To vacate and remand to the Court of Appeals to determine whether respondents were “strangers to the state court proceeding” within the meaning of Hale v. Bimco Trading, Inc., 306 U. S. 375, 377-378 (1939), is to require the Court of Appeals to perform a task it undoubtedly has already performed. The Court of Appeals concluded that respondents’ lawsuit did not contravene the Anti-Injunction Act, 28 U. S. C. § 2283, and relied on Hale as a basis for its conclusion. Necessarily implicit in that conclusion was the court’s judgment that the Hale test had in all pertinent respects been satisfied and that, accordingly, respondents were “strangers to the state court proceeding.” 1
The Court identifies nothing in the record to support a conclusion that respondents were not “strangers to the state court proceeding,” apart, perhaps, from respondent Munoz’ participation as amicus curiae before the California Supreme *63Court. Even if amicus status were sufficient to require Munoz’ withdrawal as a party,2 it is undisputed that neither respondent Martinez nor respondent De Leon played any role in the state-court litigation. The Court’s statement that “all of [the respondents] were interested and — to an undetermined degree — involved in it,” ante, at 57, is, therefore, unfounded.3
Under these circumstances, to require the Court of Appeals to find — yet again — that respondents were “strangers to the state court proceeding” is an unnecessary waste of judicial resources. Accordingly, I dissent from the remand and would affirm.
Justice Marshall also dissents but would dismiss the writ as improvidently granted.

 The District Court similarly concluded that Hale v. Bimco Trading, Inc., did not bar the instant lawsuit and thus necessarily also found that respondents were “strangers to the state court proceeding.”

 The language of Hale quoted by the Court, ante, at 59, suggests that amicus status does not impair one’s standing as a “stranger,” since the Court contrasted an “independent suitor in the federal court” with “a party to the litigation in the state court.” 306 U. S., at 378. Munoz clearly was not such a party.
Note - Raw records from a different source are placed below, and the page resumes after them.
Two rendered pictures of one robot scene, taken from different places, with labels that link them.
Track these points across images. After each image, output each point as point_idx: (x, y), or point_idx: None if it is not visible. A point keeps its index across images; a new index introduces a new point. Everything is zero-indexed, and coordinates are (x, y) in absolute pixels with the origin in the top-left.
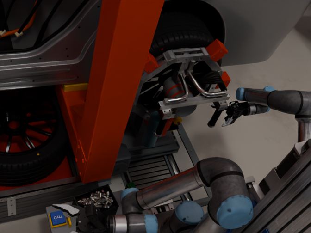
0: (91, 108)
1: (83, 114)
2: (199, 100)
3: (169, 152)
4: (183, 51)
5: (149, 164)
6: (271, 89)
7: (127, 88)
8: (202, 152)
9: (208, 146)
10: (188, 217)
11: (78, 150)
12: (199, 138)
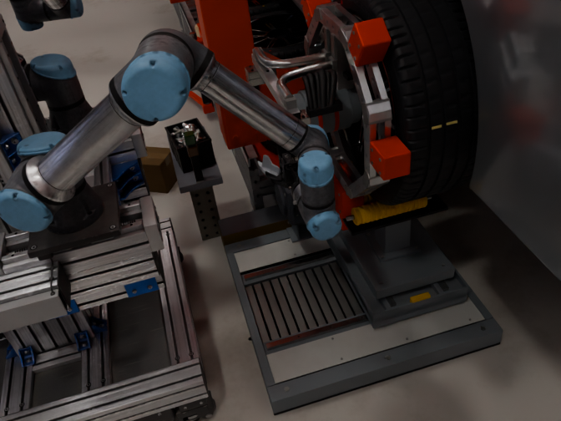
0: None
1: (276, 58)
2: (270, 83)
3: (365, 309)
4: (342, 12)
5: (341, 292)
6: (315, 159)
7: None
8: (405, 404)
9: (427, 418)
10: (41, 57)
11: None
12: (445, 400)
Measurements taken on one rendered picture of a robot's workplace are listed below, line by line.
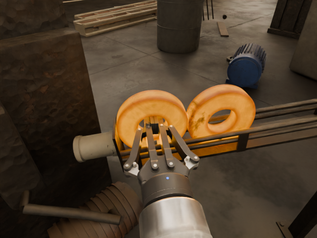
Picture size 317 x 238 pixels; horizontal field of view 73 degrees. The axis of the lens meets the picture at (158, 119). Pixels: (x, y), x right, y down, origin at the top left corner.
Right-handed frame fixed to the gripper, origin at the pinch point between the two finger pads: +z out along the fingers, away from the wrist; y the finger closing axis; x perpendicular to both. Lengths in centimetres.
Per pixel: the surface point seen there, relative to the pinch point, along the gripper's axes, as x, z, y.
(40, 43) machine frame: 12.3, 12.8, -22.1
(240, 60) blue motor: -50, 125, 90
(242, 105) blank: 2.5, -1.3, 18.9
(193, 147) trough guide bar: -6.6, -3.7, 8.6
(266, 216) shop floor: -74, 6, 56
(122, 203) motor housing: -20.5, -7.1, -8.5
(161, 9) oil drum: -35, 242, 39
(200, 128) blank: -2.8, -1.6, 10.5
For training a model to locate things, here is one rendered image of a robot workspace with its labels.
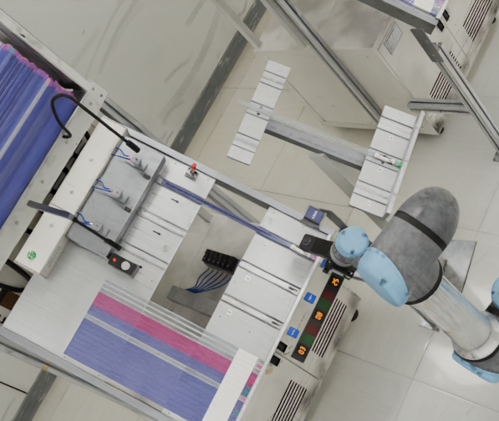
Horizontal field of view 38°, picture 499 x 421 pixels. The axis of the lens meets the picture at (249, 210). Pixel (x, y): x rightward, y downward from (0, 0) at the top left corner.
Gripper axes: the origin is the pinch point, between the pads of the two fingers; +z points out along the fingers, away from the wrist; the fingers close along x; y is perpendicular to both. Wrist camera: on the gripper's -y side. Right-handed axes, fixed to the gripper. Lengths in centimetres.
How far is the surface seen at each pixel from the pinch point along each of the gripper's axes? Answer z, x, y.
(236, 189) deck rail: 0.9, 8.0, -33.4
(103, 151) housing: -6, -2, -72
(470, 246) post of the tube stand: 53, 42, 46
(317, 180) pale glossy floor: 114, 60, -18
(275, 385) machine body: 54, -35, 4
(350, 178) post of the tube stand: 8.9, 29.6, -4.9
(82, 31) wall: 124, 78, -157
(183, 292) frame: 42, -22, -38
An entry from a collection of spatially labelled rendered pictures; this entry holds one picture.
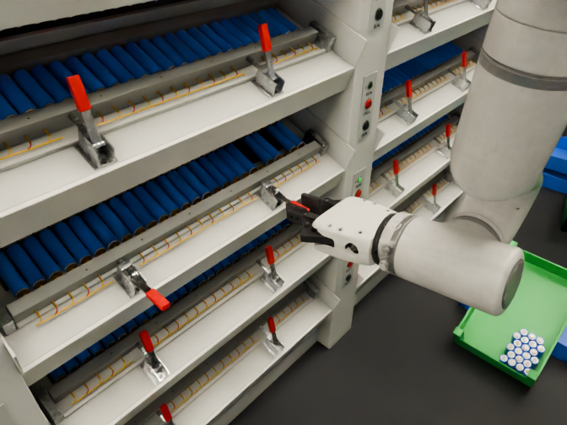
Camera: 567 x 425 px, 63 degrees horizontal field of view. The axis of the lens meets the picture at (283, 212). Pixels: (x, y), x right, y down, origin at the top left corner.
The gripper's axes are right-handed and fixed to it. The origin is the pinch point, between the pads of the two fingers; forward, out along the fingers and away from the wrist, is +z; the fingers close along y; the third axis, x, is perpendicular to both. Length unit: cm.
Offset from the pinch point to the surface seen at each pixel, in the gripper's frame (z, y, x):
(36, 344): 7.2, -39.8, -0.8
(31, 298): 9.7, -37.8, 3.5
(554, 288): -24, 65, -48
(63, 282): 9.6, -33.9, 3.4
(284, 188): 8.0, 4.0, -0.3
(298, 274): 9.0, 5.7, -20.7
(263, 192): 8.1, -0.9, 1.2
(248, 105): 3.3, -5.4, 17.9
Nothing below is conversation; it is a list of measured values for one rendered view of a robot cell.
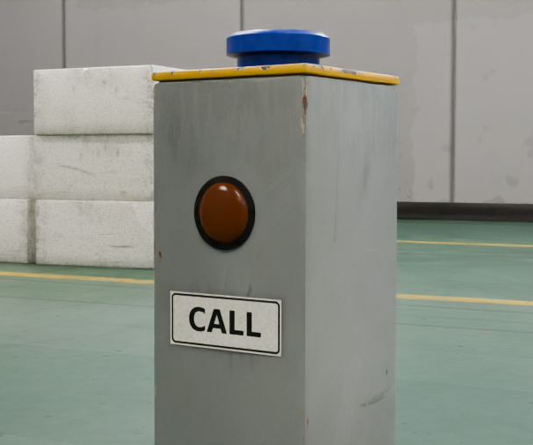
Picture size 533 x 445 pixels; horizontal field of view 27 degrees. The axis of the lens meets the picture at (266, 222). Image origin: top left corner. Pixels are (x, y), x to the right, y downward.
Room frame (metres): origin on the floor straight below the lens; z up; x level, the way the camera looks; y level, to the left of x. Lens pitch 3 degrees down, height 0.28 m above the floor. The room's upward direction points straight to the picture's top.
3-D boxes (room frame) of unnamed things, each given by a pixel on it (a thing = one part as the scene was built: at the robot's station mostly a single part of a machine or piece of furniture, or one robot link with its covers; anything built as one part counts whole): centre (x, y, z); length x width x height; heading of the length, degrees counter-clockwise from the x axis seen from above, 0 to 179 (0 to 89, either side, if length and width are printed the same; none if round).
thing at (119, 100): (3.18, 0.39, 0.45); 0.39 x 0.39 x 0.18; 64
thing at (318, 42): (0.43, 0.00, 0.32); 0.04 x 0.04 x 0.02
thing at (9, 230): (3.36, 0.76, 0.09); 0.39 x 0.39 x 0.18; 64
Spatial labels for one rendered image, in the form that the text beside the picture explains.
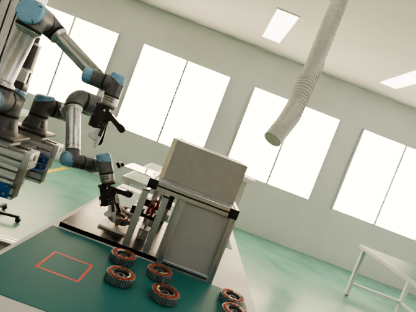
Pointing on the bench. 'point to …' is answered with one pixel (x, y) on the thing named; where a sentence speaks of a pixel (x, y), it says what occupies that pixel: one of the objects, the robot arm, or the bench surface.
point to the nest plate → (113, 226)
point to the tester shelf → (193, 197)
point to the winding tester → (203, 170)
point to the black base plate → (98, 233)
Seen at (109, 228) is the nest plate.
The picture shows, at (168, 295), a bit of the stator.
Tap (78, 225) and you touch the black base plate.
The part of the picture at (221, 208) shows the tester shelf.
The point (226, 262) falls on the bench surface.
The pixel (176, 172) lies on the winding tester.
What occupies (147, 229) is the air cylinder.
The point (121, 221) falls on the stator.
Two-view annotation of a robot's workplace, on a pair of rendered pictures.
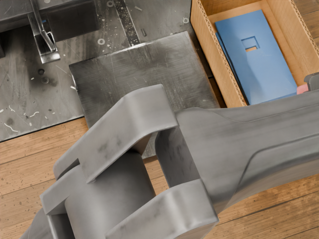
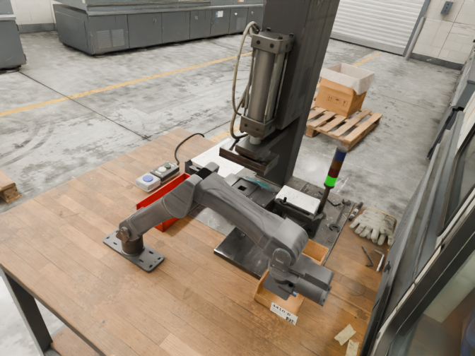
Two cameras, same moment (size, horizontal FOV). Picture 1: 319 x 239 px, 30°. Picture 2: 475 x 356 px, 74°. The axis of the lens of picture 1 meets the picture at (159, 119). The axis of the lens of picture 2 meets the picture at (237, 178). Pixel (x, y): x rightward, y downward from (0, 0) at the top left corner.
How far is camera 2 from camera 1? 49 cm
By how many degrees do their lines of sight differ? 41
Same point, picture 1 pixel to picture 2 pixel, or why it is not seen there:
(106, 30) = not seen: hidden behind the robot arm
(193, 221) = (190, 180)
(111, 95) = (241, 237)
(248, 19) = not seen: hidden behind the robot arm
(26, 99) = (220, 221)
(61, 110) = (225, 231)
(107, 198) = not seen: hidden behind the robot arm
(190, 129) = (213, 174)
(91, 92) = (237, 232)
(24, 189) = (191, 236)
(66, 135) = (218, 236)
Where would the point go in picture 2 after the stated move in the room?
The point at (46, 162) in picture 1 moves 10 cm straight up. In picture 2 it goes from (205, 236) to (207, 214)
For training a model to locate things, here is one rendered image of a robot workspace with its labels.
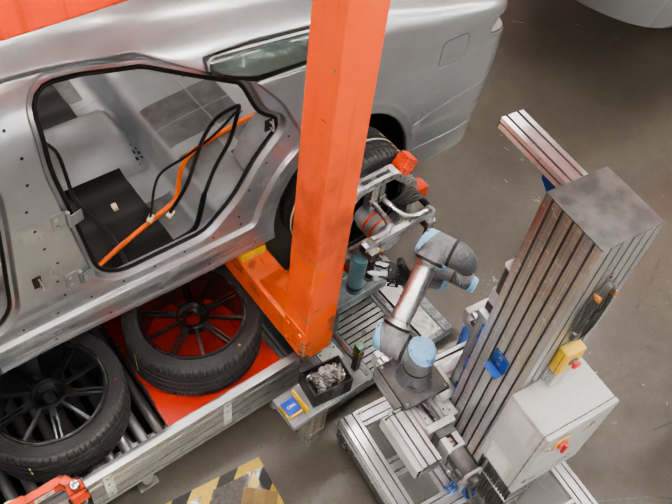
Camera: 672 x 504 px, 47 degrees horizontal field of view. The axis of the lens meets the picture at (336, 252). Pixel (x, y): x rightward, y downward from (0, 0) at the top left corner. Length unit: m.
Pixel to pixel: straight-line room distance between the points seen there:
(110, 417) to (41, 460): 0.32
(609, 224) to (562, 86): 3.89
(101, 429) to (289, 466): 0.96
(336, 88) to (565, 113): 3.75
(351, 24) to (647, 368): 3.07
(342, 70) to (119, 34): 0.85
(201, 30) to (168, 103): 1.10
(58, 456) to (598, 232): 2.32
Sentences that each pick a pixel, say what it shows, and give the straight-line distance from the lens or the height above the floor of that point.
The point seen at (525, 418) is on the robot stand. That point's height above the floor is 1.21.
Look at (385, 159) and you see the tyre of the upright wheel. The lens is 3.58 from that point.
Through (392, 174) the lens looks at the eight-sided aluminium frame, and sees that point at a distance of 3.54.
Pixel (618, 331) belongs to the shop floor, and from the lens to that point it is 4.79.
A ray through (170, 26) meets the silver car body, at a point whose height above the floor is 1.95.
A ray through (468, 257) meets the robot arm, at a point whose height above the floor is 1.29.
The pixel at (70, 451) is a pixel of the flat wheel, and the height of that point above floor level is 0.50.
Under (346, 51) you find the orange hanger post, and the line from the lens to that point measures 2.28.
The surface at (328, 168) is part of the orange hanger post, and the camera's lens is 2.58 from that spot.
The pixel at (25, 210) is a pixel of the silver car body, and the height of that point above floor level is 1.56.
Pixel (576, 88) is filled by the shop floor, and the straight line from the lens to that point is 6.21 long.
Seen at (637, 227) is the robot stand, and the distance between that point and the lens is 2.37.
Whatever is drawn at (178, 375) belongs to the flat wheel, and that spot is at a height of 0.48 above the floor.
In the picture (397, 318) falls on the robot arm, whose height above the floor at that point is 1.08.
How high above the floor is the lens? 3.64
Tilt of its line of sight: 52 degrees down
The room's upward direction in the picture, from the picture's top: 9 degrees clockwise
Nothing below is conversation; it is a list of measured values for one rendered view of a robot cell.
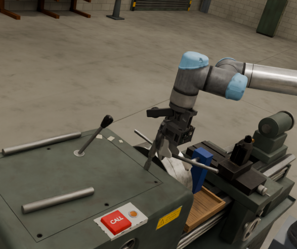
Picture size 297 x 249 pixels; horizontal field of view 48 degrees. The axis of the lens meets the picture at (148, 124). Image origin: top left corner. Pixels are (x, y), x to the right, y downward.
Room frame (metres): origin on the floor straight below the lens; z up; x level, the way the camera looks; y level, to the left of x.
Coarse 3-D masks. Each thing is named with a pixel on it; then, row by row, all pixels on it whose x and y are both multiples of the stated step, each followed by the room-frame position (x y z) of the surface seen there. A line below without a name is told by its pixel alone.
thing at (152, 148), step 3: (153, 141) 0.96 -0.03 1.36; (153, 144) 0.95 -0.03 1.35; (153, 147) 0.95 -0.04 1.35; (150, 150) 0.95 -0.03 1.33; (153, 150) 0.95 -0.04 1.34; (150, 153) 0.95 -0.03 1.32; (153, 153) 0.95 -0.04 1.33; (150, 156) 0.95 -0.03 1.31; (153, 156) 0.95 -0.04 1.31; (147, 159) 0.95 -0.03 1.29; (150, 159) 0.95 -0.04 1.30; (147, 162) 0.95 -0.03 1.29; (150, 162) 0.95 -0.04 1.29; (144, 165) 0.95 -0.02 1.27; (147, 165) 0.94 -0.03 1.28; (144, 168) 0.95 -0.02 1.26; (147, 168) 0.95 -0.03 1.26
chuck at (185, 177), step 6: (150, 144) 1.16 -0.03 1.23; (174, 162) 1.10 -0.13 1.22; (180, 162) 1.12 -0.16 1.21; (174, 168) 1.08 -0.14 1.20; (180, 168) 1.09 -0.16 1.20; (180, 174) 1.08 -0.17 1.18; (186, 174) 1.10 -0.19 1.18; (180, 180) 1.06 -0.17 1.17; (186, 180) 1.09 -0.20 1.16; (186, 186) 1.08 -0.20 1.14; (192, 186) 1.10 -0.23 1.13
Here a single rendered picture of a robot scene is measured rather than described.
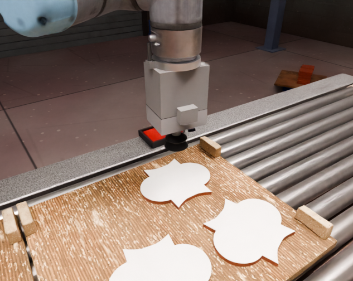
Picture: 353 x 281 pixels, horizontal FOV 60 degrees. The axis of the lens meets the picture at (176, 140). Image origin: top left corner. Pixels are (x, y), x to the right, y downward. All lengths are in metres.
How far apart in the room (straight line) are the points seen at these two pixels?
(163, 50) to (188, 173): 0.27
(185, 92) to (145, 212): 0.22
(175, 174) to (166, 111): 0.18
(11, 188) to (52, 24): 0.42
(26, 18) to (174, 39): 0.18
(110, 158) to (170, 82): 0.32
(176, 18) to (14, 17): 0.19
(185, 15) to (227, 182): 0.33
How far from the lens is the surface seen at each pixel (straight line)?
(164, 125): 0.48
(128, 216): 0.54
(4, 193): 0.70
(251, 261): 0.48
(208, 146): 0.68
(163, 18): 0.43
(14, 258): 0.54
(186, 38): 0.44
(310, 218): 0.55
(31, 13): 0.36
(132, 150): 0.74
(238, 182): 0.62
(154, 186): 0.58
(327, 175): 0.72
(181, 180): 0.60
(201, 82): 0.48
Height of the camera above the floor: 1.32
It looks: 32 degrees down
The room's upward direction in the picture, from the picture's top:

 The District Court stated:
“But the plaintiffs herein have no common property interest with McDougal. At issue in the state proceeding was McDougal’s use permit; the use permit is a part of the land and runs with the land, as the California Supreme Court expressly held. The plaintiffs have no property interest in McDougal’s land or in his use permit. Their interest is in the steps taken by the County to enforce what they perceive as an unconstitutional ordinance. Therefore, since the property interest which was litigated in the state courts was exclusively McDougal’s and not the plaintiffs’, it must follow that the plaintiffs were not in privity with McDougal and his state court judgment does not bar them from proceeding with this lawsuit.” App. to Pet. for Cert. B-5.
While it is true, as the Court notes, ante, at 60, n. 3, that the Court of Appeals, unlike the District Court, “declined to consider whether the respondents had been ‘in privity’ with McDougal in the state litigation,” that refusal has no bearing on the disposition of petitioners’ Anti-Injunction Act claim. With respect to that claim, the court necessarily found that respondents were “strangers to the state court proceeding,” and its disposition of the res judicata claim on a ground other than privity is irrelevant.